▶ [Action item]:
Below this line is a set of entries; quote exactly the lines from the line that contains "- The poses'" to the line that contains "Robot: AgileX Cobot", both lines included.

*** Opening of Information shown ***

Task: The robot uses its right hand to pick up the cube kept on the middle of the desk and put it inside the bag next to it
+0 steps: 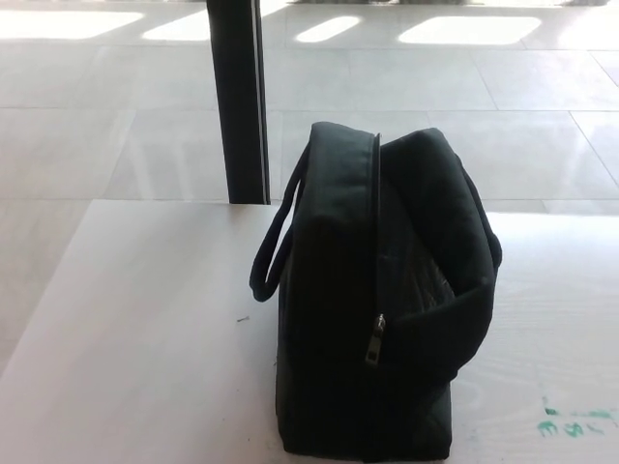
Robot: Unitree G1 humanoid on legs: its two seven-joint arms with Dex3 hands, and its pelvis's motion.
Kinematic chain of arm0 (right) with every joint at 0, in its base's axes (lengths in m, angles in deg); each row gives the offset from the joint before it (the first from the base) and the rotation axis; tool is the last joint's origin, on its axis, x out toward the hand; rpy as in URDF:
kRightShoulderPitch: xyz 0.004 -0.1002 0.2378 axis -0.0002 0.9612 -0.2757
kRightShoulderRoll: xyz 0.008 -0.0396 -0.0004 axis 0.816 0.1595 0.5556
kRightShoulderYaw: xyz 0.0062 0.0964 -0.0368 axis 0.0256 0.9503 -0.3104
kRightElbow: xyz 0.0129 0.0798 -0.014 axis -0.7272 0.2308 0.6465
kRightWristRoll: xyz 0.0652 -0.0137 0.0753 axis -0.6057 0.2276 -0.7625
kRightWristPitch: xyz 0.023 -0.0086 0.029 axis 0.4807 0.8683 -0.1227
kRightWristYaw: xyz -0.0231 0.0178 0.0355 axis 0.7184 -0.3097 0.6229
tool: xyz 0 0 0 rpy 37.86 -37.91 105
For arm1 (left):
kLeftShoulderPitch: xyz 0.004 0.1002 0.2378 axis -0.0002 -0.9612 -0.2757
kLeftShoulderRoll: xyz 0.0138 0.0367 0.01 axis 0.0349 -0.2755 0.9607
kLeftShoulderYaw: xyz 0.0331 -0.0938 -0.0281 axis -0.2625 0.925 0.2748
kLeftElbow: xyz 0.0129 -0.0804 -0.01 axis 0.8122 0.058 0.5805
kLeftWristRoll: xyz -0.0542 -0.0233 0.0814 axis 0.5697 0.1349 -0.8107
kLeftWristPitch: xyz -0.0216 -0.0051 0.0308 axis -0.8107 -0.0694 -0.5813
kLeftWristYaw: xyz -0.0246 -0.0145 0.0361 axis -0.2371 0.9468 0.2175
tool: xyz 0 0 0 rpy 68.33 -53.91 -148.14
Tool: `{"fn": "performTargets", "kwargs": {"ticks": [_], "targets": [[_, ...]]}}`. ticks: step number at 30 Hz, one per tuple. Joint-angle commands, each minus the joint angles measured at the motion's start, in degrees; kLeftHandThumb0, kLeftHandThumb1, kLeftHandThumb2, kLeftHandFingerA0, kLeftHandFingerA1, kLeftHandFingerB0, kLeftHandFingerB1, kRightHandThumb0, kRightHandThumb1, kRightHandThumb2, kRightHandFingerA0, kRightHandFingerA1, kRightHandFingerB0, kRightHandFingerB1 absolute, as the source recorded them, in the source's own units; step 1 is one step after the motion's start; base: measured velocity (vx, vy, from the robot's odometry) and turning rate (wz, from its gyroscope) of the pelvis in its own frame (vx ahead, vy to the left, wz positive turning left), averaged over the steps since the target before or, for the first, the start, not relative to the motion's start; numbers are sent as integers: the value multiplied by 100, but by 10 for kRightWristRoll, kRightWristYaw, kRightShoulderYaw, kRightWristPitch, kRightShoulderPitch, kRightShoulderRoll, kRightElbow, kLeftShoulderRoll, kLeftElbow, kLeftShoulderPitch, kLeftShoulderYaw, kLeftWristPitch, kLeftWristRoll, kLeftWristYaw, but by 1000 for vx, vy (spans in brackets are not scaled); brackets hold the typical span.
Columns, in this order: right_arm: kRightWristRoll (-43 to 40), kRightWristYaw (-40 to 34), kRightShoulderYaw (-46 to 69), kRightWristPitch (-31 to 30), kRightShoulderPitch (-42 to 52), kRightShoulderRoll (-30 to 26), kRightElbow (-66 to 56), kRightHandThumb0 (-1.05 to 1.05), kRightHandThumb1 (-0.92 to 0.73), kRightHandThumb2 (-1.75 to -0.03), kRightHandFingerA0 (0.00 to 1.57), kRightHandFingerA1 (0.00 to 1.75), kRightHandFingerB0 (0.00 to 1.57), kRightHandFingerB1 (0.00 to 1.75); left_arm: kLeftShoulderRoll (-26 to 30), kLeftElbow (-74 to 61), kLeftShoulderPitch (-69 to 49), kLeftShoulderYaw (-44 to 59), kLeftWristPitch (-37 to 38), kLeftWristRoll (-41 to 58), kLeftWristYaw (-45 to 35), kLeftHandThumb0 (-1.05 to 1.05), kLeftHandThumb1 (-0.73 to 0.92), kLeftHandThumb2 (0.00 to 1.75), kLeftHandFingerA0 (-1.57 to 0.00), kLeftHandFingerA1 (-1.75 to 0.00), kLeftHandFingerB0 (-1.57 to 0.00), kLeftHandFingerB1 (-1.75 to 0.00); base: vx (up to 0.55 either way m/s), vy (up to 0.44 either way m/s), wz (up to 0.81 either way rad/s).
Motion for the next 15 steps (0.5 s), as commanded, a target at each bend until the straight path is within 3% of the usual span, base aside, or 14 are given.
{"fn": "performTargets", "kwargs": {"ticks": [1, 4, 5, 6, 7, 11, 13, 14, 15], "targets": [[-95, -121, 67, 6, 58, 78, 118, -53, -69, -60, 28, 80, 24, 50, 11, -7, -7, 8, 11, 11, 1, -105, 55, 90, -36, -158, -27, -149, 0, 0, 0], [-138, -106, 95, -18, 49, 98, 136, -50, -68, -59, 27, 78, 27, 51, 10, -2, -5, 9, 13, 12, 1, -105, 56, 90, -35, -154, -27, -147, 0, 0, 0], [-145, -110, 103, -23, 43, 101, 156, -53, -53, -86, 32, 70, 27, 57, 11, -2, -5, 6, 13, 8, 3, -105, 55, 90, -36, -155, -28, -147, 0, 0, 0], [-142, -117, 102, -18, 34, 98, 178, -50, -66, -59, 31, 77, 30, 54, 12, -3, -8, 7, 11, 10, -1, -105, 55, 90, -35, -155, -28, -147, 0, 0, 0], [-140, -122, 102, -15, 28, 95, 201, -51, -69, -60, 31, 81, 29, 54, 11, -6, -9, 6, 11, 9, 0, -105, 54, 92, -37, -153, -36, -149, 0, 0, 0], [-171, -112, 112, -48, 8, 105, 269, -58, -72, -61, 35, 73, 28, 51, 11, -5, -3, 4, 7, 8, 1, -105, 58, 92, -35, -152, -29, -144, 0, 0, 0], [-174, -113, 108, -38, 5, 102, 295, -57, -72, -61, 36, 79, 28, 51, 10, -5, -2, 8, 2, 13, 1, -105, 55, 92, -36, -152, -30, -145, 0, 0, 0], [-176, -114, 106, -37, 2, 100, 306, -57, -72, -61, 41, 98, 29, 50, 9, -4, -1, 8, 4, 12, 1, -105, 57, 90, -35, -152, -30, -146, 0, 0, 0], [-177, -116, 104, -37, -1, 97, 319, -57, -72, -61, 41, 98, 29, 50, 9, -1, -1, 6, 8, 10, 0, -105, 57, 90, -35, -152, -30, -146, 0, 0, 0]]}}
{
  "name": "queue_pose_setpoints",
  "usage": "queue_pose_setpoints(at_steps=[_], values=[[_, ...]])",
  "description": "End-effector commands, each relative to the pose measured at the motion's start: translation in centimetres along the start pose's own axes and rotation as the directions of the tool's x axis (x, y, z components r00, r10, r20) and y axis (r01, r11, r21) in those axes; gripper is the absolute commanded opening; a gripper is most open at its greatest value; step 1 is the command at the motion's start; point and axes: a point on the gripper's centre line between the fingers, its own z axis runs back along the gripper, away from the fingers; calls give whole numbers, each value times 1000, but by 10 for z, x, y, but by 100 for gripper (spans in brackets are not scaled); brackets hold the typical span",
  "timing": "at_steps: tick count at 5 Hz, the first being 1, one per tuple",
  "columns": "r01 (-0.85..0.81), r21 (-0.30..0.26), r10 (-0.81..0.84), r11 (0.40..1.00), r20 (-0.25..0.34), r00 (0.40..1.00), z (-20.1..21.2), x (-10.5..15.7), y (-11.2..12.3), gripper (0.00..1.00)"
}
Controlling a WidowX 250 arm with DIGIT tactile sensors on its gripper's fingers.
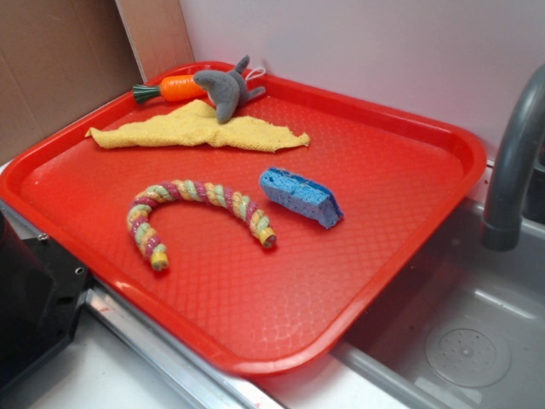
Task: Grab the gray animal.
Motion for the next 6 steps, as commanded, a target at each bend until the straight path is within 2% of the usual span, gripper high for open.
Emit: queue_pose_setpoints(at_steps=[1, 2, 3, 4, 5, 6], values=[[0, 0, 0, 1000, 0, 1000, 0, 0, 0, 100], [-70, -50, 75, 996, 89, 993, -15, 15, 4, 100], [-209, 5, 206, 978, 132, 970, -29, 35, 14, 100], [-374, 37, 361, 927, 190, 913, -49, 52, 28, 100], [-503, 60, 472, 862, 264, 841, -74, 74, 48, 100], [-528, 63, 486, 847, 308, 818, -98, 96, 65, 100]])
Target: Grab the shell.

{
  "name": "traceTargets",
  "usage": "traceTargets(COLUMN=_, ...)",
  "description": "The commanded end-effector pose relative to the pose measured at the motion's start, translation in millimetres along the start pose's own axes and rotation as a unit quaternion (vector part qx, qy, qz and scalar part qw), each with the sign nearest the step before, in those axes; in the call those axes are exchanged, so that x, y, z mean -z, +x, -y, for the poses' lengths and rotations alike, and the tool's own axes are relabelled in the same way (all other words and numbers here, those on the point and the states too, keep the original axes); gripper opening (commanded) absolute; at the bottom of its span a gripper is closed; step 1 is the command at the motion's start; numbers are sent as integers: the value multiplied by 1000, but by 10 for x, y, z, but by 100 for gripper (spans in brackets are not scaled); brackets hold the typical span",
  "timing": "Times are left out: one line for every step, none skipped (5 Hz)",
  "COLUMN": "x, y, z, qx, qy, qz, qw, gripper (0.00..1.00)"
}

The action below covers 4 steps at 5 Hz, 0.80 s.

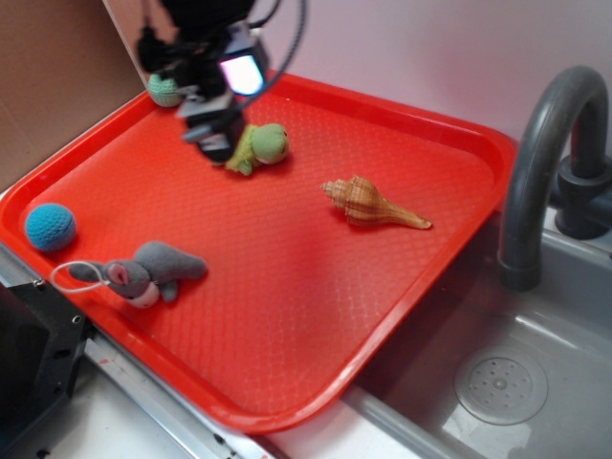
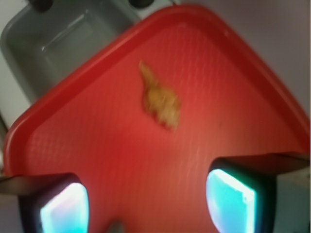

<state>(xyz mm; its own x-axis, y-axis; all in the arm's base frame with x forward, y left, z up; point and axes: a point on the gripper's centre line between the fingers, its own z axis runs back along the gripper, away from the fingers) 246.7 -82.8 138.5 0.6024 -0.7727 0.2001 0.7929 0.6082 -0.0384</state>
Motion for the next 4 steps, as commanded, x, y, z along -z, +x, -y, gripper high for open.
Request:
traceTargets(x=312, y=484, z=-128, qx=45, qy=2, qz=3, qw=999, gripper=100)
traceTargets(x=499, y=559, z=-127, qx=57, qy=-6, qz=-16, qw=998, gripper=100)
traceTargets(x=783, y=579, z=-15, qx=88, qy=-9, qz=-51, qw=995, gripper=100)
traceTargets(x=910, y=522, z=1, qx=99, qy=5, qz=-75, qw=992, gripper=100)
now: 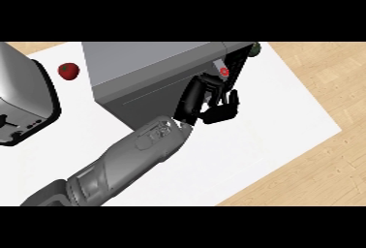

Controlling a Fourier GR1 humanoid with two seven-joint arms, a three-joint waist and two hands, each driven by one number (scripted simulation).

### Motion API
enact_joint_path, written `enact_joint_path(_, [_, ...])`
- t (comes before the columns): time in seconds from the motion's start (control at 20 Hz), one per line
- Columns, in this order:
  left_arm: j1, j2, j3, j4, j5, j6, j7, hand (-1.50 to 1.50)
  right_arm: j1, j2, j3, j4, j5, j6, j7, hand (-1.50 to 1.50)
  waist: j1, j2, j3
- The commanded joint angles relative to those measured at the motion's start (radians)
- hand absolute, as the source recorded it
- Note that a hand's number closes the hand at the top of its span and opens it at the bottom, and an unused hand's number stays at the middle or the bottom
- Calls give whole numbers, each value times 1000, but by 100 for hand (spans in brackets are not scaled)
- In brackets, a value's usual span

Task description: Pick up the milk, place it into the microwave and close the microwave

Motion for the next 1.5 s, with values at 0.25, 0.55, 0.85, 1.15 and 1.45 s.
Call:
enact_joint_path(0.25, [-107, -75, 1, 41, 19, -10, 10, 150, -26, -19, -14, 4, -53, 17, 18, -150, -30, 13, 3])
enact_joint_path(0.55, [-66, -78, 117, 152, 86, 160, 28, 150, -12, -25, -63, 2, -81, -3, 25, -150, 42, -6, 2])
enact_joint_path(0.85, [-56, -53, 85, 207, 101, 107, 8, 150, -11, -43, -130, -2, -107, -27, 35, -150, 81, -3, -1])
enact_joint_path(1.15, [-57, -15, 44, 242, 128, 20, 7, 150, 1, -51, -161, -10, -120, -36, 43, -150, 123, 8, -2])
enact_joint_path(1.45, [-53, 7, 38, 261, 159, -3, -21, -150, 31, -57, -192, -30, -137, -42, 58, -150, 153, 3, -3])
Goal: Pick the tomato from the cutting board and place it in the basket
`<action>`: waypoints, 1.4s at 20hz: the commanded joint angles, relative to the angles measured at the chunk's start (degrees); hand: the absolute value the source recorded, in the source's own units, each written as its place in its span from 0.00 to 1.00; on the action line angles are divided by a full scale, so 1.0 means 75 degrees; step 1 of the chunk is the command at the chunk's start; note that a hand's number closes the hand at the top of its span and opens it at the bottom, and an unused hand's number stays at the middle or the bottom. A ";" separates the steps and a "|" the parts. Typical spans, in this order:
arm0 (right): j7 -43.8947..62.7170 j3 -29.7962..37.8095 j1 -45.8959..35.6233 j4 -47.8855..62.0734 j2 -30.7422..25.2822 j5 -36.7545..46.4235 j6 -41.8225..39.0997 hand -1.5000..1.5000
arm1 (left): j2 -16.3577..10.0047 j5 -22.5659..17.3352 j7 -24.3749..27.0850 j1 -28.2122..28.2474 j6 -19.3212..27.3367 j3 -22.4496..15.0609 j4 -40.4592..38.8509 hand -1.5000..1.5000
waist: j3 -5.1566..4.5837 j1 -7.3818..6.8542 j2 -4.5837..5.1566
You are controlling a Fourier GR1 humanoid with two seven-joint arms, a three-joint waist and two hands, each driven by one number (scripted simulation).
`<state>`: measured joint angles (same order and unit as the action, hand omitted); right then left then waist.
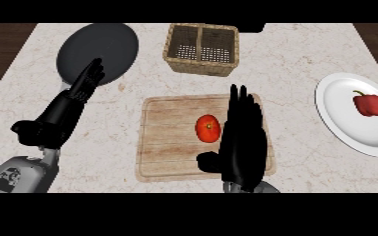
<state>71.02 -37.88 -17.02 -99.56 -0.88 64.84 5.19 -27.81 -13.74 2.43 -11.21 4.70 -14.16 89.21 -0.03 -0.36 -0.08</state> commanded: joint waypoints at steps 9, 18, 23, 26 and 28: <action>0.1782 -0.0052 -0.0118 0.0643 0.0111 -0.0105 0.0345 0.00 | 0.0226 0.0260 0.0155 -0.0017 -0.0165 0.0077 -0.0261 0.50 | -0.0001 -0.0017 0.0015; 0.1830 -0.0267 -0.0161 0.1349 0.0110 -0.0389 0.0738 0.00 | 0.0384 0.0269 -0.0188 -0.0132 -0.0229 0.0117 -0.0091 0.50 | 0.0004 -0.0048 0.0016; 0.1890 -0.0003 -0.0437 0.1485 0.0110 -0.0635 0.0566 0.00 | 0.0261 0.0332 -0.0159 -0.0136 -0.0339 0.0258 -0.0049 0.50 | 0.0000 -0.0073 0.0000; 0.1644 0.0373 -0.0529 0.1865 0.0110 -0.0857 0.0534 0.00 | 0.0410 0.0380 0.0142 0.0120 -0.0293 0.0309 -0.0177 0.50 | 0.0001 -0.0075 0.0017; 0.1707 0.0070 -0.0220 0.2094 0.0110 -0.0770 0.0883 0.00 | 0.0571 0.0575 0.0120 0.0330 -0.0208 0.0022 0.0049 0.50 | 0.0003 -0.0089 0.0008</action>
<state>70.73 -36.44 -18.54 -86.62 -0.95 59.73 8.42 -24.82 -10.76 2.82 -10.86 2.44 -12.58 88.19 -0.03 -0.81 0.00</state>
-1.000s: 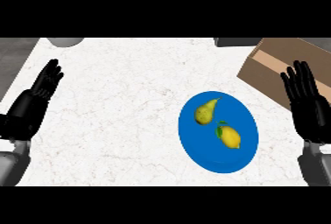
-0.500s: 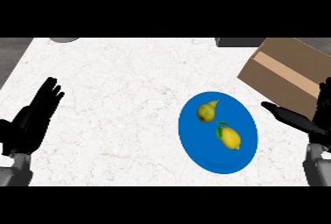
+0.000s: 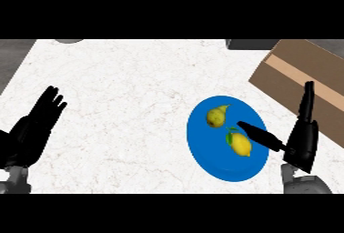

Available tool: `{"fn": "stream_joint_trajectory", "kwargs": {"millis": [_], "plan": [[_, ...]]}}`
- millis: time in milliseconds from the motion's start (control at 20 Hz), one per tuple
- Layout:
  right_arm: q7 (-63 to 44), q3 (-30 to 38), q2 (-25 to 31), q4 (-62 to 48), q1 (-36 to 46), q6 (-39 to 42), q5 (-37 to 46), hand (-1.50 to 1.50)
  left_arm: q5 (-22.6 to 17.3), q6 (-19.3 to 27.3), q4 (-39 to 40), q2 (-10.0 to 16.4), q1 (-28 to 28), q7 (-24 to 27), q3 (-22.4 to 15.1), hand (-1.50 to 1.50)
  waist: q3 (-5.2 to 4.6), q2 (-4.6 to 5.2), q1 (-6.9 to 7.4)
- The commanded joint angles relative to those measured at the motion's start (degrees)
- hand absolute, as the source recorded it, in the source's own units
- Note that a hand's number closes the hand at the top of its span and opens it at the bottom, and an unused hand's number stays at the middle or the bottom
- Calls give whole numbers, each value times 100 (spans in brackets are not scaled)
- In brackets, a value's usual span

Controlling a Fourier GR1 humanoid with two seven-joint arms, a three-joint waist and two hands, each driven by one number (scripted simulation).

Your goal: Pick the pear from the plate and place it in the cardboard box

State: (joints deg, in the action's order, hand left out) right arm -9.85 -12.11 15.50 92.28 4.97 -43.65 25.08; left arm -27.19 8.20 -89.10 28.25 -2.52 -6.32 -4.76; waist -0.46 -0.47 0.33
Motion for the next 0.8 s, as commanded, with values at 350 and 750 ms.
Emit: {"fn": "stream_joint_trajectory", "kwargs": {"millis": [350,750], "plan": [[-3985,-783,824,-151,913,3046,1441,-150,-21,-46,-148,3,31,-142,-41,0,-27,-2,134],[-6703,-769,-179,-400,2854,5127,873,-150,74,35,-3,-114,-98,-130,-2,0,25,43,74]]}}
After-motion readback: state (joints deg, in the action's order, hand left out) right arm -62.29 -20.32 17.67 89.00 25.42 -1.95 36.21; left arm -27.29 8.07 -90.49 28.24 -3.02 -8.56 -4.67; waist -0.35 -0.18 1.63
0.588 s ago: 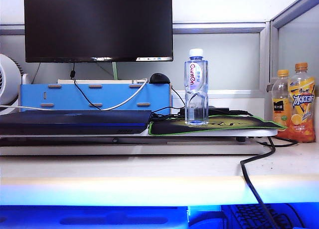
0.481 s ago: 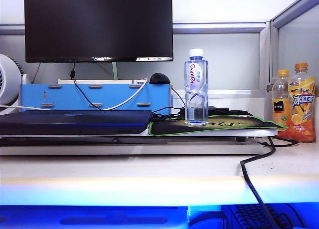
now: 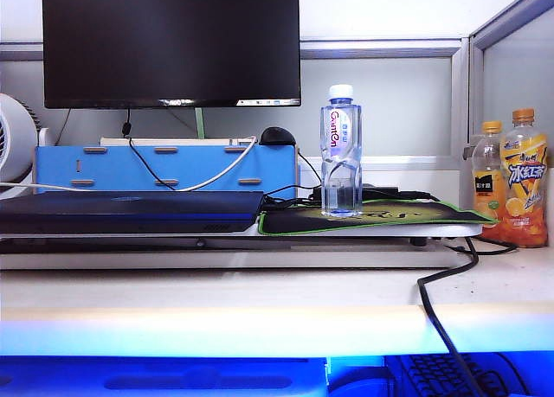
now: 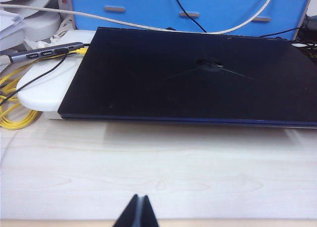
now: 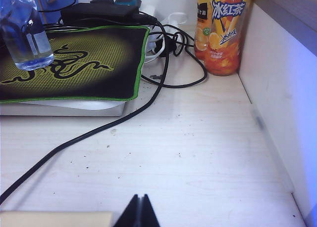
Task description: Pick up the mineral water bottle and place it on the laptop.
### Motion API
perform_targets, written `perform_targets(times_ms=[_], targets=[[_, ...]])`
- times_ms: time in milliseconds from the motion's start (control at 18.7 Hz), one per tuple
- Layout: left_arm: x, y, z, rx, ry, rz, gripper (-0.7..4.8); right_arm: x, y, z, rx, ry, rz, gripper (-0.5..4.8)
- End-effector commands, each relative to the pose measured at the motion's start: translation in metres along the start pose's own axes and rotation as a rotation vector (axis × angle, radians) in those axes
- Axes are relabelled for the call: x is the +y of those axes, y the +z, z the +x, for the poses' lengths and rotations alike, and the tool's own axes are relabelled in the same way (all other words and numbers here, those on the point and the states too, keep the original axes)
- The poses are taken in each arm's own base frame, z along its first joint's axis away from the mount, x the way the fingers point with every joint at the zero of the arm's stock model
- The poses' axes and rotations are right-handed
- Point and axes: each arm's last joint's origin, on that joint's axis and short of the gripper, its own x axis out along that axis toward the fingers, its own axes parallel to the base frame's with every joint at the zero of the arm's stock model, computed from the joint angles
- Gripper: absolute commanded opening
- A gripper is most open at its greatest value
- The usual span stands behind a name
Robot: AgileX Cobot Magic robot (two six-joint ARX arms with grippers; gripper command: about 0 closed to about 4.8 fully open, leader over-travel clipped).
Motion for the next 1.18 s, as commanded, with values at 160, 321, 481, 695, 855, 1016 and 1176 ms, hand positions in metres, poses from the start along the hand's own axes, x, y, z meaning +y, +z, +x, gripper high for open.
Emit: perform_targets(times_ms=[160, 321, 481, 695, 855, 1016, 1176], targets=[[0.000, 0.001, 0.000, -0.005, -0.002, 0.001, -0.02, 0.000, 0.001, 0.000, -0.008, 0.003, 0.001, -0.05], [0.000, 0.001, 0.000, -0.005, -0.002, 0.001, -0.02, 0.000, 0.001, 0.000, -0.008, 0.003, -0.023, -0.05], [0.000, 0.001, 0.000, -0.005, -0.002, 0.001, -0.02, 0.000, 0.001, 0.000, -0.009, 0.003, -0.023, -0.05], [0.000, 0.001, 0.000, -0.005, -0.002, 0.001, -0.02, 0.000, 0.001, 0.000, -0.011, 0.003, -0.023, -0.05], [0.000, 0.001, 0.000, -0.005, -0.002, 0.001, -0.02, 0.000, 0.001, 0.000, -0.016, 0.004, -0.023, -0.05], [0.000, 0.001, 0.000, -0.005, -0.002, 0.001, -0.02, 0.000, 0.008, 0.000, -0.085, -0.001, -0.006, -0.05], [0.000, 0.001, 0.000, -0.006, -0.002, 0.001, -0.02, 0.001, 0.019, -0.003, -0.173, 0.011, 0.068, -0.05]])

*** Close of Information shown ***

▶ [Result below]:
- The poses' axes and rotations are right-handed
- Point and axes: each arm's last joint's origin, on that joint's axis and short of the gripper, its own x axis out along that axis toward the fingers, its own axes parallel to the base frame's with every joint at the zero of the arm's stock model, computed from the joint angles
- Gripper: absolute commanded opening
- A gripper is most open at its greatest value
- The usual span stands behind a name
Robot: AgileX Cobot Magic robot (two six-joint ARX arms with grippers; gripper command: about 0 closed to about 4.8 fully open, leader over-travel clipped).

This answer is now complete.